A new study that aimed to find out the role of young adults in spreading the coronavirus, revealed that that the return of college students to universities contributed to a 9 per cent surge of new cases in the US.

This surge took place in a 21-day time frame in college counties, which is consistent across the US, according to the study published on the pre-print server medRxiv.

This comes as the US decided to resume offline classes from grade school to the tertiary level after a prolonged closure.

The study cited the recent data by Davidson College’s Crisis Initiative and stated that only 191 of the 2,958 colleges and universities are entirely online for the fall semester in 2020.

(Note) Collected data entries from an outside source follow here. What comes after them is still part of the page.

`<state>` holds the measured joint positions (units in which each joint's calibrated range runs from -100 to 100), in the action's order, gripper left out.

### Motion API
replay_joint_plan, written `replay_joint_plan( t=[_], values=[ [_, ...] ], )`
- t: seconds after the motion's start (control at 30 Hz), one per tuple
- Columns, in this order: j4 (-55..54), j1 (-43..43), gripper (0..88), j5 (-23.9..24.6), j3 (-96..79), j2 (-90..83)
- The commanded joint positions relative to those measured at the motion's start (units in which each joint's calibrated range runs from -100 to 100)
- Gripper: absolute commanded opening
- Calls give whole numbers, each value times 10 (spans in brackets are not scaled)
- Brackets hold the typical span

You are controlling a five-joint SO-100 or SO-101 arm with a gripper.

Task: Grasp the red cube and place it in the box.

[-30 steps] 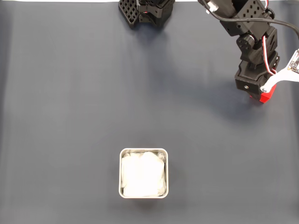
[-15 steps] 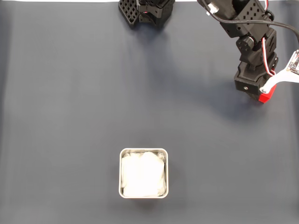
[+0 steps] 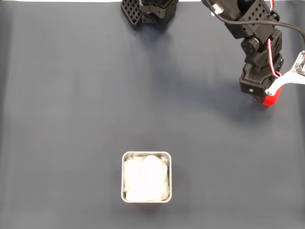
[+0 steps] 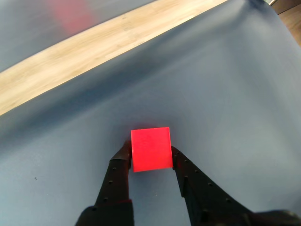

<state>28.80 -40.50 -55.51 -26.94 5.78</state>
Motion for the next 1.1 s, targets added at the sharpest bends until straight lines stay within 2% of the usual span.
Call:
replay_joint_plan(
  t=[0.0,0.53,1.07],
  values=[
    [-9,9,151,-5,26,-4],
    [-4,14,131,-4,32,-20],
    [66,68,125,-1,35,-136]
  ],
)
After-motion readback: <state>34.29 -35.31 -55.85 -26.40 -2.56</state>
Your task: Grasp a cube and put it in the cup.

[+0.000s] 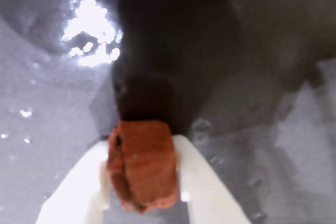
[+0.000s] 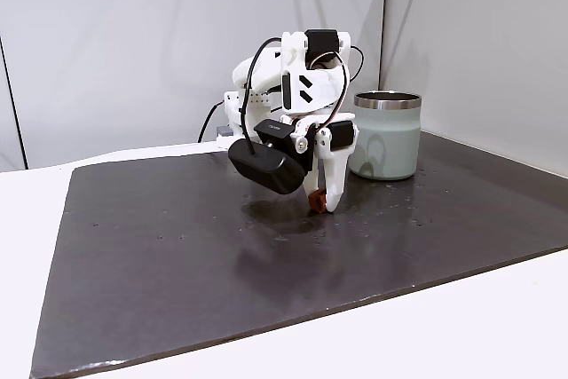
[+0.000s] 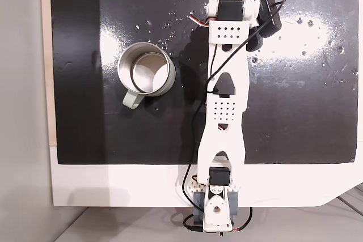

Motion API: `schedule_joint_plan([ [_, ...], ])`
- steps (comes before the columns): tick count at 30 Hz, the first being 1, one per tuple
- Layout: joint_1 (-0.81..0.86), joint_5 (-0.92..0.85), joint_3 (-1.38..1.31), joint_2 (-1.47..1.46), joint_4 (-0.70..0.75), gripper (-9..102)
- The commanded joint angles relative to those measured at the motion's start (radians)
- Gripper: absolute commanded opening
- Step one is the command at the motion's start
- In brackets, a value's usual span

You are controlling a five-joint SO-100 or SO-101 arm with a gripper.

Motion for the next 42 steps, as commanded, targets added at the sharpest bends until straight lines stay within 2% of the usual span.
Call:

This means that most of the country’s higher education institutions are asking students to resume their classes even when there is no effective drug to contain the spread.

The researchers obtained the data from two publicly available sources: Census divisions, the percentage of the population aged 18-24, and total county population data come from the US Census Bureau; and Covid-19 case counts and deaths from the New York Times Covid-19 database.

The researchers also conducted a retrospective analysis of 12 weeks between June 14 and September 6, 2020.

The findings of the study suggested that college counties have median rates higher than other counties.

The authors wrote: “These findings suggest that despite the efforts of colleges and universities to prepare for a safe return to campus, virus transmission has persisted among college students and is rapidly evolving in ways that have already created new hot spots.”

This comes as health experts cautioned the administration of the further spread of the virus as closed spaces such as classrooms can become an area of super spreaders, as per previous reports.

Furthermore, the researchers believe that the flu season may exacerbate the ongoing Covid-19 pandemic, which has now infected over 8.14 million people in the US and claimed over 219,000 lives.

“Prioritising public health demands that until effective vaccines or other anti-viral therapeutics are developed, policy approaches of postsecondary institutions and local county governments will have to become more collaborative and aggressive to control viral transmission,” the research team added.